- PROBLEM DESCRIPTION
Set down exactly the lines below between the line holding "note: each instance of the teal" and the line holding "Give the mask of each instance of the teal", inclusive; no other line belongs in the answer.

- MATERIAL PROVIDED
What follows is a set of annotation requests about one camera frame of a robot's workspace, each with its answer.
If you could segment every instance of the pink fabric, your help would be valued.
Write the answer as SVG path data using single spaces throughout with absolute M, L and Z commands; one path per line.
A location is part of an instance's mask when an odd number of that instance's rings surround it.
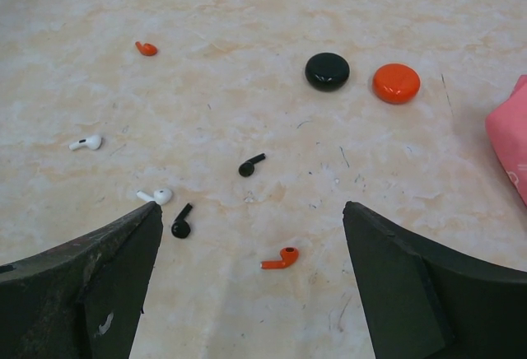
M 485 120 L 487 135 L 501 165 L 527 205 L 527 75 L 511 97 Z

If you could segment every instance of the tabletop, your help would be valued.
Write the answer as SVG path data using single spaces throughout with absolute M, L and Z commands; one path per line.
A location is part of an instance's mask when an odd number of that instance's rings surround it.
M 346 201 L 527 271 L 525 205 L 484 129 L 525 73 L 525 1 L 0 0 L 0 263 L 170 188 L 131 358 L 372 359 Z M 338 91 L 304 77 L 321 52 L 349 63 Z M 418 73 L 412 102 L 371 92 L 387 63 Z M 260 269 L 286 246 L 295 264 Z

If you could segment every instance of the marble surface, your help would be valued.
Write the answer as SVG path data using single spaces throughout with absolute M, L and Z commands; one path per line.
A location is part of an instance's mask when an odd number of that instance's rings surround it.
M 525 73 L 523 1 L 0 0 L 0 263 L 166 186 L 131 358 L 373 358 L 346 201 L 527 271 L 527 212 L 483 125 Z M 322 51 L 352 69 L 335 93 L 303 77 Z M 421 77 L 408 105 L 371 94 L 391 62 Z M 99 151 L 68 150 L 93 133 Z M 194 230 L 177 240 L 187 202 Z M 293 267 L 259 269 L 287 245 Z

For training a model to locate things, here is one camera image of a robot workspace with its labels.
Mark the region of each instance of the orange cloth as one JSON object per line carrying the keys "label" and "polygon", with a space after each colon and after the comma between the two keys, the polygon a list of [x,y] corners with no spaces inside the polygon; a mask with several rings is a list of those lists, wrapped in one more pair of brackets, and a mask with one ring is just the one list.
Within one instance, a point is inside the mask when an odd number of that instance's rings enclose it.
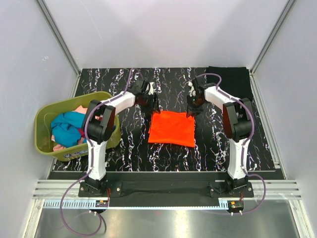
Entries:
{"label": "orange cloth", "polygon": [[149,143],[172,143],[194,147],[194,127],[194,118],[186,118],[186,113],[154,113],[149,130]]}

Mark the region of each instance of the black mounting plate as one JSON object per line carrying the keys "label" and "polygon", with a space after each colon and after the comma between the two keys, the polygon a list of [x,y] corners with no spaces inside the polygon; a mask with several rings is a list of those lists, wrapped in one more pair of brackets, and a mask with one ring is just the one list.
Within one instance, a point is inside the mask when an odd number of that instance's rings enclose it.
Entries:
{"label": "black mounting plate", "polygon": [[[106,186],[106,188],[110,188],[111,194],[110,197],[120,197],[121,196],[121,191],[122,191],[122,183],[121,182],[116,182],[116,181],[110,181],[107,182],[105,180],[103,186]],[[80,183],[79,187],[79,192],[78,192],[79,197],[107,197],[107,191],[104,192],[103,194],[100,194],[100,192],[97,189],[94,189],[88,185],[86,185],[85,182]]]}
{"label": "black mounting plate", "polygon": [[230,194],[227,192],[223,192],[219,194],[214,189],[218,189],[220,184],[223,184],[224,182],[209,182],[210,186],[210,197],[212,198],[223,198],[223,197],[232,197],[232,198],[240,198],[241,197],[241,191],[243,192],[243,197],[254,197],[252,184],[248,182],[248,185],[243,188],[242,190],[238,190],[236,192],[231,192]]}

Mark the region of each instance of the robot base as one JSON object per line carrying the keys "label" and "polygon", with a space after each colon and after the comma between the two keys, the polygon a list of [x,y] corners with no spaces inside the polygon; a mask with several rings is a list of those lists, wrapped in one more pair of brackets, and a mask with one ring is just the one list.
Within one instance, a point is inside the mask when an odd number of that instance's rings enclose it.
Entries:
{"label": "robot base", "polygon": [[79,197],[108,197],[107,190],[110,189],[110,197],[120,197],[122,191],[121,182],[109,182],[105,179],[98,181],[98,188],[92,187],[88,181],[80,183]]}
{"label": "robot base", "polygon": [[210,197],[212,198],[223,198],[223,197],[232,197],[240,198],[241,192],[243,192],[243,197],[254,197],[252,184],[247,183],[245,187],[239,189],[233,189],[231,191],[225,189],[225,182],[210,182]]}

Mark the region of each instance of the metal floor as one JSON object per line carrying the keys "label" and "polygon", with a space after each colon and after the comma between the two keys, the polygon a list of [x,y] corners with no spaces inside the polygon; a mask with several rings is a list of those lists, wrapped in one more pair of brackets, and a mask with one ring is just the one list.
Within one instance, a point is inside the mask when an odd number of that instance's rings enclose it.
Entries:
{"label": "metal floor", "polygon": [[[256,206],[245,201],[245,211]],[[99,220],[83,209],[65,209],[64,216],[72,229],[92,233]],[[248,215],[231,217],[224,211],[108,210],[102,213],[106,221],[94,237],[103,238],[298,238],[299,234],[288,201],[266,200],[259,210]],[[62,225],[58,209],[43,209],[36,231],[37,238],[72,238]]]}

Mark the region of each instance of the blue cloth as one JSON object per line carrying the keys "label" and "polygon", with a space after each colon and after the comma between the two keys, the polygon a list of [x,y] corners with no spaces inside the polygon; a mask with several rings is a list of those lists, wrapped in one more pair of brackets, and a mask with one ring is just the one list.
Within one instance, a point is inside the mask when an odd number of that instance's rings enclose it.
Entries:
{"label": "blue cloth", "polygon": [[77,141],[81,138],[78,128],[81,128],[84,118],[85,114],[78,112],[67,112],[58,115],[51,122],[55,142],[65,147],[77,145]]}

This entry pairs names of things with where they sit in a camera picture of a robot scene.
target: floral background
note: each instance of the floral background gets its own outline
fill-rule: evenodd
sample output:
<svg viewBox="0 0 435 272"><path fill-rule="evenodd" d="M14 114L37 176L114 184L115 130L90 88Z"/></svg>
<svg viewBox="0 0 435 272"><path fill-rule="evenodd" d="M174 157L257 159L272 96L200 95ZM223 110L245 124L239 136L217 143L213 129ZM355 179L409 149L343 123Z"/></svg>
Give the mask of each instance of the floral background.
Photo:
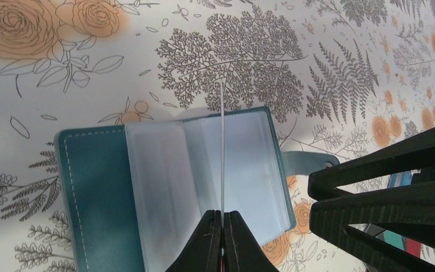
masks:
<svg viewBox="0 0 435 272"><path fill-rule="evenodd" d="M0 271L75 271L58 131L216 112L222 88L227 110L271 109L283 151L389 146L435 126L430 3L0 0ZM288 177L297 225L264 252L280 271L364 271L309 232L306 183Z"/></svg>

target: teal leather cover
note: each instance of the teal leather cover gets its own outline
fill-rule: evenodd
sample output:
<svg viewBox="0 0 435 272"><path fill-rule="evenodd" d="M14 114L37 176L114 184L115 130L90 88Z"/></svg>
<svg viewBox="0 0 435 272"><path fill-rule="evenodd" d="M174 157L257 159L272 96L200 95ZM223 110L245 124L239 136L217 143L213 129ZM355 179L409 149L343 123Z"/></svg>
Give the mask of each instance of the teal leather cover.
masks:
<svg viewBox="0 0 435 272"><path fill-rule="evenodd" d="M269 113L267 107L240 113L248 111ZM339 163L328 154L282 156L273 125L271 130L284 182L285 176ZM56 135L55 143L78 271L144 271L124 126L68 129Z"/></svg>

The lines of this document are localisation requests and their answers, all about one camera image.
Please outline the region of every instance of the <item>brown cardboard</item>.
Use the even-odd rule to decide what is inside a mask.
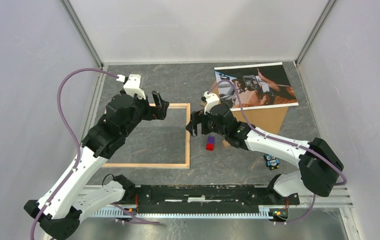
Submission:
[[[218,88],[215,88],[212,92],[219,96]],[[251,124],[254,124],[255,126],[260,127],[261,129],[272,134],[278,134],[287,110],[288,107],[284,106],[244,110],[244,113]],[[245,122],[240,110],[233,111],[232,114],[238,121]]]
[[[229,144],[229,142],[227,142],[226,140],[222,141],[222,146],[224,146],[224,148],[226,148],[226,149],[231,147],[231,145]]]

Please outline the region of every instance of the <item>purple block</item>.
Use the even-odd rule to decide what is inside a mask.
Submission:
[[[208,144],[215,144],[215,137],[214,136],[208,136],[207,137],[207,143]]]

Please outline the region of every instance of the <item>red block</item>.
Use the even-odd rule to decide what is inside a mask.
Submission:
[[[213,151],[213,144],[211,143],[206,144],[206,150]]]

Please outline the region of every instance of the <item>small cube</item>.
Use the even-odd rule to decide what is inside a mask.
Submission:
[[[215,144],[215,137],[214,136],[208,136],[207,137],[207,143],[208,144]]]
[[[213,144],[210,144],[210,143],[206,144],[206,150],[213,151]]]
[[[215,137],[214,136],[208,136],[207,137],[206,150],[213,151],[214,145],[215,145]]]

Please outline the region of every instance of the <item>white cable clip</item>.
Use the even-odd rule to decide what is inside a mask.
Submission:
[[[118,74],[118,78],[116,79],[118,82],[124,83],[125,82],[125,76]]]

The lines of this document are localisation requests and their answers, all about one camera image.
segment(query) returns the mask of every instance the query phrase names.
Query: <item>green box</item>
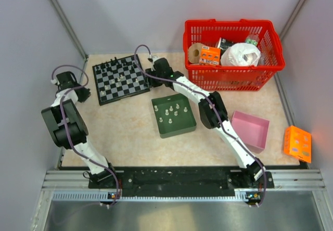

- FINISHED EXERCISE
note: each instance of the teal leather cover gets its own outline
fill-rule: evenodd
sample output:
<svg viewBox="0 0 435 272"><path fill-rule="evenodd" d="M14 114L37 176L114 184L115 130L90 88Z"/></svg>
<svg viewBox="0 0 435 272"><path fill-rule="evenodd" d="M174 157L257 159L272 96L200 95ZM223 110L245 124L239 136L217 143L213 129ZM355 179L409 149L343 123Z"/></svg>
Give the mask of each instance of the teal leather cover.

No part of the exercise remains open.